1 nov. – Il Bologna tiene decentemente il campo nel primo tempo, passando pure in vantaggio con il solito Adailton servito benissimo al 32° da Di Vaio. Ma è un fuoco di paglia: la Roma, pur largamente rimaneggiata e priva dei suoi leader riesce subito a pareggiare i conti con il redivivo Vucinic che al 36° risolve una mischia. Sul gol della Roma pesa un precedente fallo di mano di Perrotta, ma tant’è.
Nella ripresa tutta Roma e niente Bologna. I giallorossi chiudono i conti già al 5°: botta di Menez, Viviano respinge ma non trattiene. Portanova dorme, Perrotta no, così è più svelto ad arrivare sul pallone e ribadire in gol. Il secondo tempo è un monologo giallorosso interrotto saltuariamente da qualche ripartenza del Bologna, sempre più rara più scorre il tempo. Anche i cambi, Osvaldo e Vigiani, non aggiungono nulla a uno spartito che sembra scritto.

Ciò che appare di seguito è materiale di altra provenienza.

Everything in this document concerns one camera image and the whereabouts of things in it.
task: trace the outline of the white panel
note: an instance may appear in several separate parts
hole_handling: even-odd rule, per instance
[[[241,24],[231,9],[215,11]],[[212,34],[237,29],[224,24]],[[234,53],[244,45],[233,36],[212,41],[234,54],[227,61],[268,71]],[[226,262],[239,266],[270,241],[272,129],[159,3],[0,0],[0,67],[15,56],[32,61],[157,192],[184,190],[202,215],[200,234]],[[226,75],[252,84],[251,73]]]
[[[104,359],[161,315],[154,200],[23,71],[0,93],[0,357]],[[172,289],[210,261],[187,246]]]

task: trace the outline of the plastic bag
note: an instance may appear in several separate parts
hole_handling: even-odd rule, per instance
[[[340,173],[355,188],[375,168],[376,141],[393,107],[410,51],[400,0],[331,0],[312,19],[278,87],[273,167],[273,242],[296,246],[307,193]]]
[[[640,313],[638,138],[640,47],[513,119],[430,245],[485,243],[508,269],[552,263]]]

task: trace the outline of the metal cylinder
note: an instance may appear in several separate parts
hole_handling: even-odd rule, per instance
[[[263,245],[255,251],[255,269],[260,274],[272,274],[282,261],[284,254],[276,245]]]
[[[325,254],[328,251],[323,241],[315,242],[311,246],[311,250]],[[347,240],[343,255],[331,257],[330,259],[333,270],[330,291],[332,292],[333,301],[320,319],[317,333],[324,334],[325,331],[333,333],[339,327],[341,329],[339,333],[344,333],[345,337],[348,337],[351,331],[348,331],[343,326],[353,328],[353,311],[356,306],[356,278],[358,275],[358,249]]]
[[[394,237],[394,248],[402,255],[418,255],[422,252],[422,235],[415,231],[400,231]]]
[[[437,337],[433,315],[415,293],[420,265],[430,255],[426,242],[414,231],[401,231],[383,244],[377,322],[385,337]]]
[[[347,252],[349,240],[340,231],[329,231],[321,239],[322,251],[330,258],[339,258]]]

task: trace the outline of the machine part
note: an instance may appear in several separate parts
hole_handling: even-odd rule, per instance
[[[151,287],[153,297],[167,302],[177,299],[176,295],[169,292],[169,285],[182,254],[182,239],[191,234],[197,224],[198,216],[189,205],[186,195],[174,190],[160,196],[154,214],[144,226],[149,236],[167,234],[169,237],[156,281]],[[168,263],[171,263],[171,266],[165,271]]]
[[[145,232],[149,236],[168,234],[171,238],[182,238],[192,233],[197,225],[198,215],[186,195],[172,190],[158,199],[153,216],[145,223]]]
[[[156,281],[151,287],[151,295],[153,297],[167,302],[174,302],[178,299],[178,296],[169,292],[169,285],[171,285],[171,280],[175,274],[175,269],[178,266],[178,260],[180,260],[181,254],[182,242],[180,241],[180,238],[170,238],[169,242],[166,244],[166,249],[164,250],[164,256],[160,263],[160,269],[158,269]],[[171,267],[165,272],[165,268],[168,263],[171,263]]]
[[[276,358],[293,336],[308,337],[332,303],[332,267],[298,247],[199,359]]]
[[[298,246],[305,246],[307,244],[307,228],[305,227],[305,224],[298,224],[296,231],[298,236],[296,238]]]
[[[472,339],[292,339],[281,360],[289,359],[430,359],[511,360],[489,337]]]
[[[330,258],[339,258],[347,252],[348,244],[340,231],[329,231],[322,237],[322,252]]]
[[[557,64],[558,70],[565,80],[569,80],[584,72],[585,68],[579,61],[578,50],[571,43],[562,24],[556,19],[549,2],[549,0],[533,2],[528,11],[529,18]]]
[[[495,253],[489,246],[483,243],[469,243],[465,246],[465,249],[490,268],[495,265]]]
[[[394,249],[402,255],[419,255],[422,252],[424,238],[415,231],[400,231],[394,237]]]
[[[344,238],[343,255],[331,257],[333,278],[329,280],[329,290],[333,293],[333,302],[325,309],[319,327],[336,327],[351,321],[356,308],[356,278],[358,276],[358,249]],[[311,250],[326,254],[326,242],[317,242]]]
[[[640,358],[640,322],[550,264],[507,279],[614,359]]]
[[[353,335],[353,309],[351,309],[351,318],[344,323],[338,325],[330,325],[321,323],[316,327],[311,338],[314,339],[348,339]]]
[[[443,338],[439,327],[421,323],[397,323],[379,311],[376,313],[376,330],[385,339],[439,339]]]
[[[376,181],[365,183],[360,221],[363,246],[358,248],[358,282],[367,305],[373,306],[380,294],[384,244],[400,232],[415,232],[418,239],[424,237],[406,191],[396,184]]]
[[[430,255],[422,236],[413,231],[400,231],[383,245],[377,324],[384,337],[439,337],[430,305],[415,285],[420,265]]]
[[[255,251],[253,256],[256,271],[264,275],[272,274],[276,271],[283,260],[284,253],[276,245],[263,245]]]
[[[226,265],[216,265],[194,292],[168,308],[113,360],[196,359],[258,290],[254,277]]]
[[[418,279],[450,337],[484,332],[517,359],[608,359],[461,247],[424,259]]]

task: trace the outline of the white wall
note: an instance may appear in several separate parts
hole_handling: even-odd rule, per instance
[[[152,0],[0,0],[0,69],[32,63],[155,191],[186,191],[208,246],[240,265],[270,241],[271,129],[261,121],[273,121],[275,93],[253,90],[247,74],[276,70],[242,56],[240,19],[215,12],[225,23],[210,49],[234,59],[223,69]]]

Vince la Roma 2 a 1, Il Bologna resta a galla in classifica solo per le analoghe sconfitte delle ultime della classe, ma il gioco offerto da Colomba è assai povero, la squadra sembra involuta rispetto al poco che già offriva con Papadopulo. Lì almeno si vedeva un po’ di grinta, ora neanche quella.